#### [DIRECTIONS]
For the word "camera", return each line of the data in which it occurs.

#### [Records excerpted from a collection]

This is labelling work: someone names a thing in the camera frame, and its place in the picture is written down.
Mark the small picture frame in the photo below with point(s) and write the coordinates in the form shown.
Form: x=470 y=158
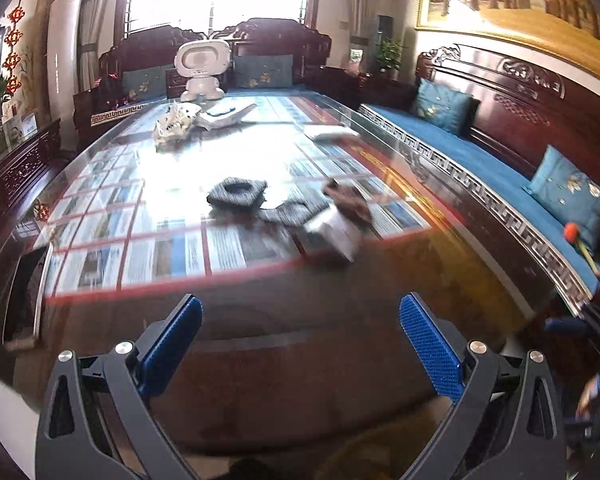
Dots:
x=356 y=57

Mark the yellow waste bin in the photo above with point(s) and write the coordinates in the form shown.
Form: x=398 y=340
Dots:
x=380 y=457

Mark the orange ball toy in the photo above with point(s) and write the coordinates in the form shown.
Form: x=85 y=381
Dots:
x=572 y=232

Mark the black foam square frame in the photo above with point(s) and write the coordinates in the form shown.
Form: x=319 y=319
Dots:
x=220 y=197

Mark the black rectangular tray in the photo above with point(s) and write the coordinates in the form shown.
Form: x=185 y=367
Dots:
x=25 y=295

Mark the blue embroidered cushion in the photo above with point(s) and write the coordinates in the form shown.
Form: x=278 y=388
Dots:
x=570 y=190
x=440 y=107

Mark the black foam pad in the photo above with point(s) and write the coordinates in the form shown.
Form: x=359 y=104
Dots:
x=295 y=212

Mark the white robot toy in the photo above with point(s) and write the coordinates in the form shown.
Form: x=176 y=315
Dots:
x=200 y=62

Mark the red knot hanging decoration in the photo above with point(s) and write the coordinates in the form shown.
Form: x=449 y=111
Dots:
x=14 y=40

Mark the wooden sofa with blue seat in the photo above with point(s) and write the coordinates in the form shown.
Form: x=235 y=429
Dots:
x=510 y=105

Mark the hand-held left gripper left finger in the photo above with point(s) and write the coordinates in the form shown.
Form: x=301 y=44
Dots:
x=172 y=340

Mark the dark carved wooden sofa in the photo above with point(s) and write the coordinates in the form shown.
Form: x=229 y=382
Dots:
x=145 y=50

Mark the teal embroidered cushion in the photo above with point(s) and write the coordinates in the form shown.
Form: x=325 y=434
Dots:
x=145 y=85
x=262 y=71

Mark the brown wrapper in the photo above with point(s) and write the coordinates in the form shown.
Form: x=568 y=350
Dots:
x=350 y=205

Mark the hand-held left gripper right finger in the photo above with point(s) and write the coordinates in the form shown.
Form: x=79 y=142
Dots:
x=430 y=340

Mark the white standing air conditioner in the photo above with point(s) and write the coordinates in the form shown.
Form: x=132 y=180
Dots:
x=65 y=60

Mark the small potted green plant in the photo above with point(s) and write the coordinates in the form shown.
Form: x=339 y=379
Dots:
x=389 y=55

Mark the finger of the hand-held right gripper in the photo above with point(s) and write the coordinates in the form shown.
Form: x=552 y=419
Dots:
x=567 y=325

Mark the dark wooden corner table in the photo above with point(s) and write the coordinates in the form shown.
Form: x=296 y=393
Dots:
x=365 y=90

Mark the dark carved wooden cabinet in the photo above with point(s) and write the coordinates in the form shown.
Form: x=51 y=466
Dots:
x=15 y=175

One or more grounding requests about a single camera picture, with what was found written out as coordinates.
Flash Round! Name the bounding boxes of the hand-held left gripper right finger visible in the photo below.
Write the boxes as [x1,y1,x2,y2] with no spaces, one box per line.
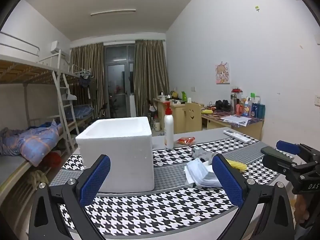
[212,154,295,240]

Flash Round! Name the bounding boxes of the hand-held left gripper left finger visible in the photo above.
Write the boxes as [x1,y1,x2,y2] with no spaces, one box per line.
[28,154,111,240]

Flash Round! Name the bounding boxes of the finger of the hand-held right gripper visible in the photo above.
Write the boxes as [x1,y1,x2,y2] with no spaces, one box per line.
[276,141,320,164]
[260,146,298,174]

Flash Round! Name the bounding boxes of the yellow-green tissue packet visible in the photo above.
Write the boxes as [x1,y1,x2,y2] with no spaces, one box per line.
[225,159,247,172]

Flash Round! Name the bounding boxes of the white tissue paper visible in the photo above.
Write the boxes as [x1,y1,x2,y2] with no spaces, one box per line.
[184,158,223,188]

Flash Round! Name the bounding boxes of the white foam box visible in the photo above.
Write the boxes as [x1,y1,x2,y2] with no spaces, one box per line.
[75,116,155,193]

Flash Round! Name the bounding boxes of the grey sock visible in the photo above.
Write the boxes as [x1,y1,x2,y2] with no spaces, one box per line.
[191,148,217,162]

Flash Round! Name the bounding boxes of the desk with patterned cloth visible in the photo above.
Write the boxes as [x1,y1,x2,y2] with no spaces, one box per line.
[201,107,265,140]

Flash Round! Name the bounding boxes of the white remote control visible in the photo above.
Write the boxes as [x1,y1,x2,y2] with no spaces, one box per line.
[223,129,252,144]

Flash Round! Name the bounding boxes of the red bag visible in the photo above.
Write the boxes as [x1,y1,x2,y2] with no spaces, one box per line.
[45,152,62,168]

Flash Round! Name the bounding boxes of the white paper sheets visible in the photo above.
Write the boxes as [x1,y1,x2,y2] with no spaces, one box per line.
[221,114,249,127]

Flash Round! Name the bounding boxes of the group of toiletry bottles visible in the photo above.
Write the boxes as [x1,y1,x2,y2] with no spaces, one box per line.
[230,86,266,118]

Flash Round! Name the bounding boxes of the khaki cloth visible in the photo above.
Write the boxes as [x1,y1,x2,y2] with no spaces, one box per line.
[26,169,49,185]

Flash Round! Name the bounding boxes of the houndstooth table cloth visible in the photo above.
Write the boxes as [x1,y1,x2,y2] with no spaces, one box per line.
[47,127,295,240]

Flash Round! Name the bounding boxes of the blue plaid quilt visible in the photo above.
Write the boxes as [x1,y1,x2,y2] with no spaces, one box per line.
[0,120,63,167]

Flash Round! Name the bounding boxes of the black folding chair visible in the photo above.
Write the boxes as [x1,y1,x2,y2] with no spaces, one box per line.
[96,102,110,119]

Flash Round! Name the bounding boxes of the wooden smiley chair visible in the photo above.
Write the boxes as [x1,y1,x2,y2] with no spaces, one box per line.
[184,102,202,132]

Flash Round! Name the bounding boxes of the black headphones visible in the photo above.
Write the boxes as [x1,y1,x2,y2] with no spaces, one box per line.
[215,99,232,111]

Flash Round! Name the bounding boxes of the white lotion pump bottle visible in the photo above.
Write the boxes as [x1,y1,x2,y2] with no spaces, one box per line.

#### [RESULT]
This is labelling work: someone names a thing in the camera frame, and its place in the picture is written down.
One or more grounding requests about a single camera picture, with what was found written out as coordinates.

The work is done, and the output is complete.